In contrast to capitalism’s antisocial attitude, where decisions can be made unilaterally, commoning is a consent-based social act where decisions are made by ‘minimum objectionable proposal’ rather than vying for a minimum viable product. Specific methods like sociocracy can help codify this value.
By finding the proposal with the fewest objections, commons define a floor to work from instead of a ceiling to reach. Winner-takes-all decision-making can cause factions to form because it forces those who vote ‘yes’ to fully agree. Consent—leaving room to say that commoners don’t have overwhelming objections and agree enough to move forward—can keep the group on the same page while acknowledging the nuances of disagreement.
It’s a pro-social approach that neatly ties in with the solidarity I wrote about last time. Case in point: Post Office, an explicitly commons-focused business started by designers, intends to transfer ownership of its property to its members as soon as possible. This tactic of decommodifying property is common among commons. In essence, commoning centers on care rather than commerce to create prosperity—a stark contrast with capitalism.
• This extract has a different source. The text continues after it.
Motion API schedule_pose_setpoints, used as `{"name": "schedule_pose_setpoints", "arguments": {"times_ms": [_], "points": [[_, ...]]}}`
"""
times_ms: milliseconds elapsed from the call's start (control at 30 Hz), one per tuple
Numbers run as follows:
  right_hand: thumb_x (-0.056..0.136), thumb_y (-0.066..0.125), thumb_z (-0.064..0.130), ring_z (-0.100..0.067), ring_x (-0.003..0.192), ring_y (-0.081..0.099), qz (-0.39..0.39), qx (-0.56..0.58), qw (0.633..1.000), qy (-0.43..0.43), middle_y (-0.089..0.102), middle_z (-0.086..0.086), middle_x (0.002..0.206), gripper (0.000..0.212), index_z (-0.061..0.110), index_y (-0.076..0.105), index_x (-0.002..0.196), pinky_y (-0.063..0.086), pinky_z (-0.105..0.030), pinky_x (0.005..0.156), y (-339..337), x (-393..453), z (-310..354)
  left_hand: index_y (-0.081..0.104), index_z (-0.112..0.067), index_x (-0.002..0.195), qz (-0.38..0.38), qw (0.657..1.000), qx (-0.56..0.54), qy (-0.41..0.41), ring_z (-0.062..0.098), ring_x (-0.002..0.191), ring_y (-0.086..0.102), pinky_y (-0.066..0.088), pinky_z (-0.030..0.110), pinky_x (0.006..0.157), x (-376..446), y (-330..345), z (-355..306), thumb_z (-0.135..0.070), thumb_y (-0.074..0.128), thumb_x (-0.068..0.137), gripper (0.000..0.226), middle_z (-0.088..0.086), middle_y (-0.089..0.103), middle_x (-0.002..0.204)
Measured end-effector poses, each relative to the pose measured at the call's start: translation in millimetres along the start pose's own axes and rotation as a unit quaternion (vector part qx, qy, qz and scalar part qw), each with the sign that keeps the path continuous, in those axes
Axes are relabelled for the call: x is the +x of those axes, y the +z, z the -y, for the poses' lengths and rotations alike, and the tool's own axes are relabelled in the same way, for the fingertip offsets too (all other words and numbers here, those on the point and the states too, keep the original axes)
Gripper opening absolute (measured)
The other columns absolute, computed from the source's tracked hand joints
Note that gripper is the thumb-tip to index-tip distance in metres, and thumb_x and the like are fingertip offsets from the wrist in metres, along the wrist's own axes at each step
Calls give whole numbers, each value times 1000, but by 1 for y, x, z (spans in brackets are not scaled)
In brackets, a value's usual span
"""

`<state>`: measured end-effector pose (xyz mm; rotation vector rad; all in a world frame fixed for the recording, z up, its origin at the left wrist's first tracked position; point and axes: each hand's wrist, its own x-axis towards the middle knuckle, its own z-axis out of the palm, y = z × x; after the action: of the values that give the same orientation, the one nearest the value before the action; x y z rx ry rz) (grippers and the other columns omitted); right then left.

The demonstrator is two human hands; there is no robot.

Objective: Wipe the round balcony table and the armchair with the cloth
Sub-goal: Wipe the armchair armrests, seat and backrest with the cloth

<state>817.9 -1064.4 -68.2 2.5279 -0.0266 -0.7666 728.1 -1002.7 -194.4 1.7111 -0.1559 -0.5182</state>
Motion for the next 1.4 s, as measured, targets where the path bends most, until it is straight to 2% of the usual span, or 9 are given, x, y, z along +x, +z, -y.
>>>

Silke Helfrich & David Bollier write in Free, Fair, and Alive,
The point is not simply to develop economic or government policies that are more “sustainable.” The point is for people to have opportunities to deepen their relationships to natural systems, and in so doing, come to know them, love them, and protect them. ...
“We are of the same stuff” as the world, writes Weber, which is why a walk through a meadow or the arrival of spring causes such delight. Deepening our communion with nature is an indispensable path toward responsible care of the teeming, living world that lies beyond humanity. ...
At its most ambitious, commoning begins a process of re-imagining the terms of modern human civilization at a time when its idealized notion of human aspiration, homo economicus, is revealing itself to be profoundly antisocial, indifferent to democratic norms, and ecologically irresponsible.
If we focus on ticking a box next to “sustainability” instead of creating a deeper bond with nature and each other, we’ll always be at least one step behind where we need to be. Sustainability is a way station in transit from exploitation to regeneration, not the final destination.